8.5/10 – Essential for fans of SOMA or Scorn , but approach with patience and a good set of headphones.
In the landscape of independent horror gaming, few titles have managed to blend environmental storytelling with relentless survival mechanics as effectively as the Hive series. Following the claustrophobic, insectoid terrors of the first game, developer V Hollow Games returned with a sequel that swaps chitin for cinders. The Hive II: Ash (released in late 2024) is not just a continuation; it is a thematic reinvention, trading the organic burrows of its predecessor for the suffocating silence of a post-eruption wasteland. Setting and Premise Ash takes place three years after the events of the original The Hive . The protagonist, former hazmat technician Kaelen Vance , is no longer fleeing a subterranean nest. Instead, he awakens in the ruins of Fallow Station , a geological research outpost built into the caldera of Mount Gable—a volcano that erupted not with lava, but with a strange, life-quenching pyroclastic flow known as "The Grey."

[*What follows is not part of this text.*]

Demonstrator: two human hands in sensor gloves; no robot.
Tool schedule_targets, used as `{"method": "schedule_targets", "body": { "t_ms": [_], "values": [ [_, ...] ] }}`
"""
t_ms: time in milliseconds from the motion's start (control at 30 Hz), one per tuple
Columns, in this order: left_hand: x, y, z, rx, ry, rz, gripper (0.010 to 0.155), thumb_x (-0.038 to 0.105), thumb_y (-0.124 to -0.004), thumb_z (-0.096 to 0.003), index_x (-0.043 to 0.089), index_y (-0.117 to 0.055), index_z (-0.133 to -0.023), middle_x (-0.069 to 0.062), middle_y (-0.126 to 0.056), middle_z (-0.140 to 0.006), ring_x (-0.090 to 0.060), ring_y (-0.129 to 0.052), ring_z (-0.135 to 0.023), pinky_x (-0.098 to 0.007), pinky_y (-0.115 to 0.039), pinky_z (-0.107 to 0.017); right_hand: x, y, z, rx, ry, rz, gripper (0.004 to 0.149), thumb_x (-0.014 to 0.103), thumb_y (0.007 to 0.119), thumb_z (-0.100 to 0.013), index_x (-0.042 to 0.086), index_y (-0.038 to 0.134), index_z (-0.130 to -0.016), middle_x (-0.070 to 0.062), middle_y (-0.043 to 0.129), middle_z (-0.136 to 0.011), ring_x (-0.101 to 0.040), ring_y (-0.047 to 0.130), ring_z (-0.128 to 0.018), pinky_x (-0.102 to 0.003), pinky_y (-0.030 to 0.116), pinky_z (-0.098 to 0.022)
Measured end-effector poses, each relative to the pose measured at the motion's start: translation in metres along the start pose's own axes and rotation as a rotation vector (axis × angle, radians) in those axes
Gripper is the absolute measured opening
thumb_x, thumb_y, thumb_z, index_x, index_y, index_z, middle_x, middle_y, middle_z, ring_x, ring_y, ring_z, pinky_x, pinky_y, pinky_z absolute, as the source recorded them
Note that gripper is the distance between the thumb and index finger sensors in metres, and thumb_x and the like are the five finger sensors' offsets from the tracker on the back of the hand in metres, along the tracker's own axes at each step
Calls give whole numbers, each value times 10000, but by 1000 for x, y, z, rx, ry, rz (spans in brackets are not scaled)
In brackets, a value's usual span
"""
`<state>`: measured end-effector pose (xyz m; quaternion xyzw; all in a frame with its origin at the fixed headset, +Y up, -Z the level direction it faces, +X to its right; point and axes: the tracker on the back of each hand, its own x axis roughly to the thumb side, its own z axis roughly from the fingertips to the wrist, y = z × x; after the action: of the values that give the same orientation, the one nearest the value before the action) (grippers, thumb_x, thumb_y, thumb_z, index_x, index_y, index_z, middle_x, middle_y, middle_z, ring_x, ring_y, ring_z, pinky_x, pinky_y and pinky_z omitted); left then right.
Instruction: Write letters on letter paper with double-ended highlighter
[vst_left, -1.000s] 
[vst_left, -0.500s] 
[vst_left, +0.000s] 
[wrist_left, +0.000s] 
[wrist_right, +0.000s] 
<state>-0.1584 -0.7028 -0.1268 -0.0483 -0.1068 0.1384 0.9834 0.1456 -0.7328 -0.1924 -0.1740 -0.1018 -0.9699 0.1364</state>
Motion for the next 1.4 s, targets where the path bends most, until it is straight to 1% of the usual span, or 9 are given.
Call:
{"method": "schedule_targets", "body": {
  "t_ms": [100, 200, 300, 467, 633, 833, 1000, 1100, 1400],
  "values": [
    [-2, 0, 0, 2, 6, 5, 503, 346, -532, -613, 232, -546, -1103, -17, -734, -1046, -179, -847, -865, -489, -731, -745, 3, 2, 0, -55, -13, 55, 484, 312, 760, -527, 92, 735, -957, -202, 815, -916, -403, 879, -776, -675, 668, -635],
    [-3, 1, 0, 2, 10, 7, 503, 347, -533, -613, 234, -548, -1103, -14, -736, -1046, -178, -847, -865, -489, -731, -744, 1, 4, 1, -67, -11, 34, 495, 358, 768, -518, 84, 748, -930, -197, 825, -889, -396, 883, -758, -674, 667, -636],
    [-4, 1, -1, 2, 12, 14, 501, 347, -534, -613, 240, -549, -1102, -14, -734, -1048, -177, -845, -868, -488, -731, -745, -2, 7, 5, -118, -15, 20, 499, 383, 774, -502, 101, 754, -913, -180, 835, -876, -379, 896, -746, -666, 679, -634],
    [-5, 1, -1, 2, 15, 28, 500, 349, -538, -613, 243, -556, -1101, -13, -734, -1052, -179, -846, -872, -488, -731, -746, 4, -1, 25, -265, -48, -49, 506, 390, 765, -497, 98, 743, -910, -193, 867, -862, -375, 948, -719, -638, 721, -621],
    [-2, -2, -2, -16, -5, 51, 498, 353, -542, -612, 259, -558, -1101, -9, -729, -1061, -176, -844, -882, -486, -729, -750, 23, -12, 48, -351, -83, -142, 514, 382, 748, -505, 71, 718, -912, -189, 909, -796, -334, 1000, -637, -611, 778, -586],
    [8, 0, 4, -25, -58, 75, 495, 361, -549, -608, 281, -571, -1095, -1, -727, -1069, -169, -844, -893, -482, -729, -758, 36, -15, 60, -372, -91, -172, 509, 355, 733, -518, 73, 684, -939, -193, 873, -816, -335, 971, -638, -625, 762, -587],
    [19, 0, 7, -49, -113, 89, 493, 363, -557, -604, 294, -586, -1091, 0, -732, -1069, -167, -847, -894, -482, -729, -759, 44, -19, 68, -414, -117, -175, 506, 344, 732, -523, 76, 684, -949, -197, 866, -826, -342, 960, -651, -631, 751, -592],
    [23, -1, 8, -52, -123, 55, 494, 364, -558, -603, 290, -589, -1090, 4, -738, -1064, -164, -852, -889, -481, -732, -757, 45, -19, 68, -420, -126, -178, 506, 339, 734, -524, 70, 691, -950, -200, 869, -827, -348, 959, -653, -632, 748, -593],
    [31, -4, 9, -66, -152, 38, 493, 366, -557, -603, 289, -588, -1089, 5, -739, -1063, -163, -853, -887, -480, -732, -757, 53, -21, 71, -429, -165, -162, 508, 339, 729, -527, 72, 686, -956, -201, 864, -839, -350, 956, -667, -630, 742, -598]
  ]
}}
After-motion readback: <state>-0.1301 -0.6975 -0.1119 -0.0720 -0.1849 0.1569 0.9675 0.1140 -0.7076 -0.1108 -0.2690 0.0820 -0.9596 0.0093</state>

Kaelen’s journey is a philosophical one: as the Grey erodes his own memories of his family, the player must decide whether to push forward to destroy the Ember or embrace the amnesia as a form of peace. This leads to one of the most nuanced endings in recent survival horror, with no clear "good" conclusion. Critics praised The Hive II: Ash for its bold atmospheric shift. IGN called it "a masterpiece of environmental melancholy," while Rock Paper Shotgun noted that "it replaces jump scares with existential dread." However, some fans of the original were divided, missing the fast-paced insect swarms for the slower, more methodical "ash-walking" simulation.
Performance-wise, the game is a technical marvel on PC and current-gen consoles, using a dynamic ash-shader system that makes every footprint and disturbed particle persistent. However, the base PlayStation 4 and Xbox One versions suffer from significant pop-in. The Hive II: Ash is not a game for those seeking simple thrills. It is a slow, suffocating meditation on loss, identity, and the things we leave behind in disaster. By swapping organic terror for geological horror, V Hollow Games has proven that the Hive series isn't about a single monster—it’s about the many ways the earth itself can turn against those who dare to dig too deep.